Nevermind that I'm the one who created the texture in the first place and I should know perfectly well how many mipmaps I loaded/generated for it. I'm doing this for a unit test. There doesn't seem to be a glGetTexParameter
parameter to find this out. The closest I've come is something like this:
int max_level;
glGetTexParameter( GL_TEXTURE_2D, GL_TEXTURE_MAX_LEVEL, &max_level );
int max_mipmap = -1;
for ( int i = 0; i < max_level; ++i )
{
int width;
glGetTexLevelParameter( GL_TEXTURE_2D, i, GL_TEXTURE_WIDTH, &width );
if ( 0 == width )
{
max_mipmap = i-1;
break;
}
)
Anyhow, glGetTexLevelParameter()
will return 0 width for a nonexistent mipmap if I'm using an NVidia GPU, but with Mesa, it returns GL_INVALID_VALUE
, which leads me to believe that this is very much the Wrong Thing To Do.
How do I find out which mipmap levels I've populated a texture with?

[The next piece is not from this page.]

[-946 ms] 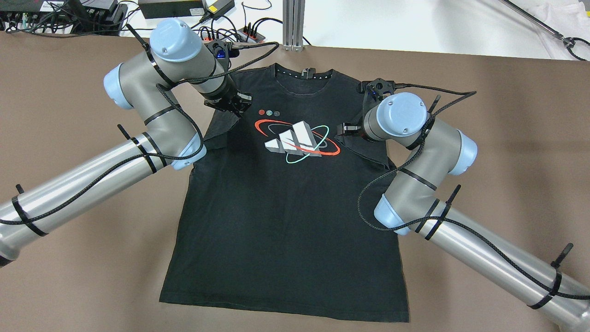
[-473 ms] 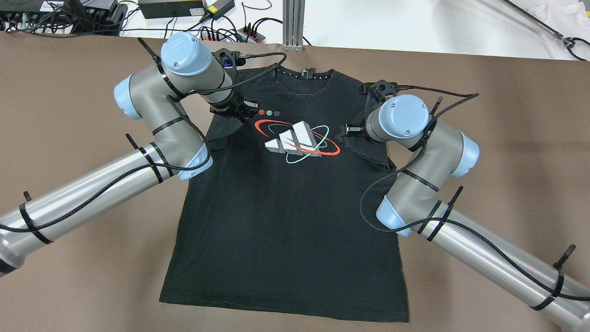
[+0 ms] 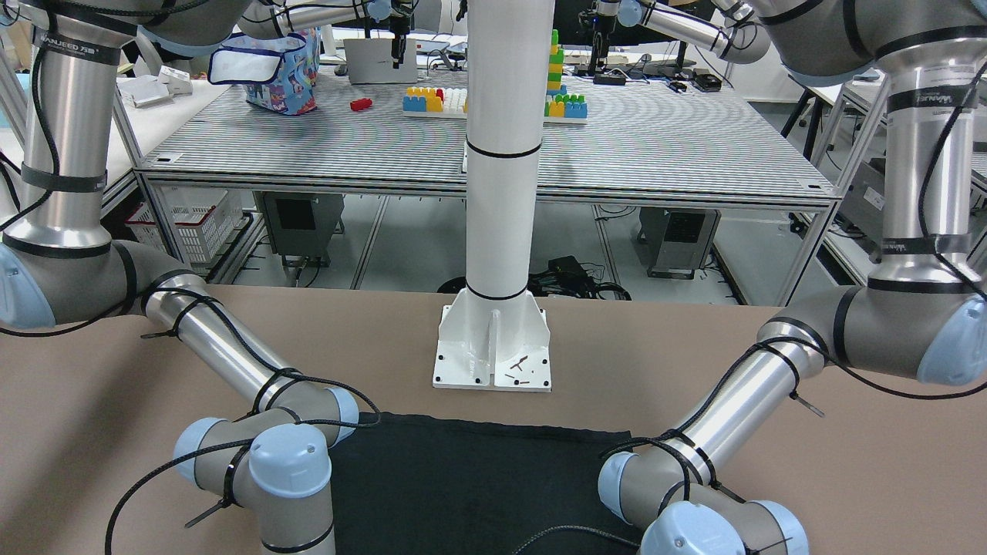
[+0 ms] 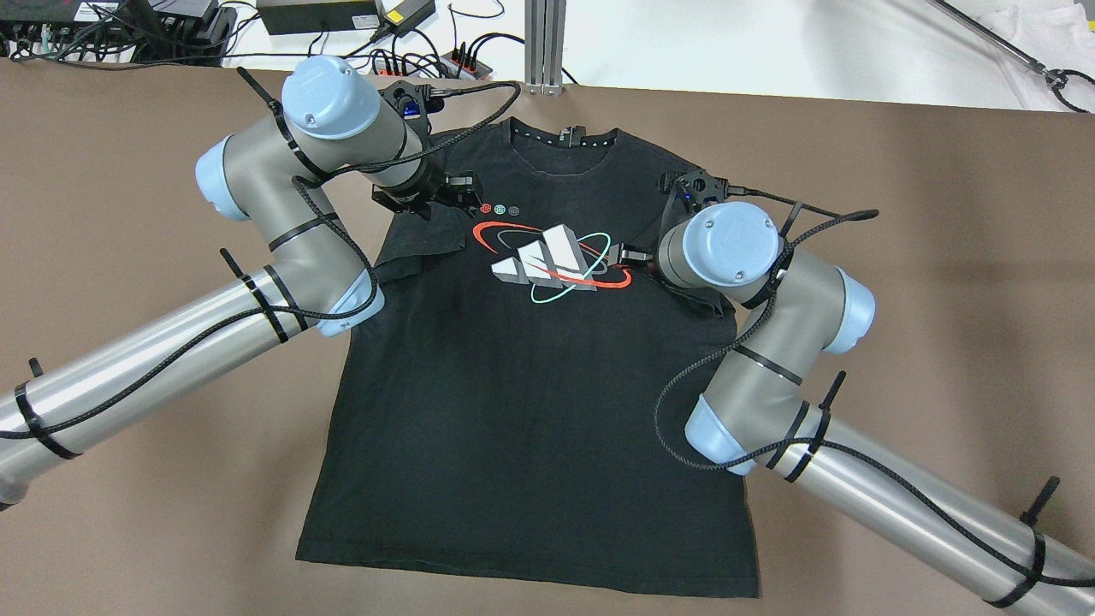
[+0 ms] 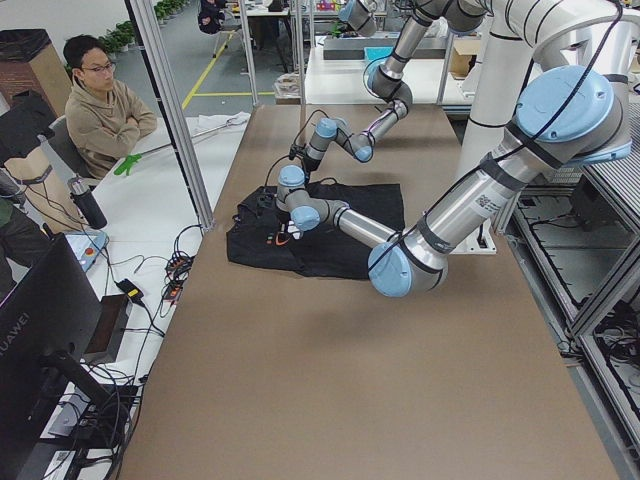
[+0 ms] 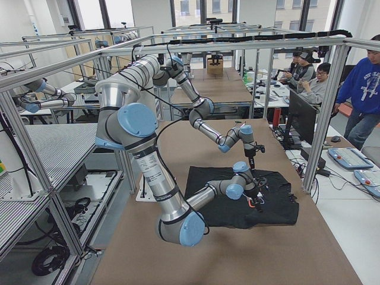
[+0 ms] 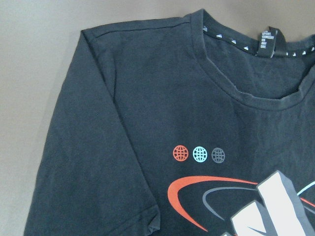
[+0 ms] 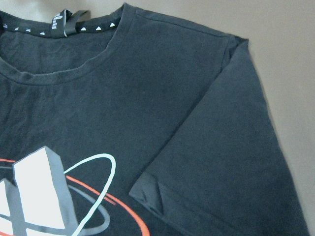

The spec is kinda fuzzy on this. It says that you will get GL_INVALID_VALUE
if the level parameter is "larger than the maximum allowable level-of-detail". Exactly how this is defined is not stated.
The documentation for the function clears it up a bit, saying that it is the maximum possible number of LODs for the largest possible texture (GL_MAX_TEXTURE_SIZE
). Other similar functions like the glFramebufferTexture
family explicitly state this as the limit for GL_INVALID_VALUE
. So I would expect that.
Therefore, Mesa has a bug. However, you could work around this by assuming that either 0 or a GL_INVALID_VALUE
error means you've walked off the end of the mipmap array.
That being said, I would suggest employing glTexStorage
and never having to even ask the question again. This will forcibly prevent someone from setting MAX_LEVEL to a value that's too large. It's pretty new, from GL 4.2, but it's implemented (or will be very soon) across all non-Intel hardware that's still being supported.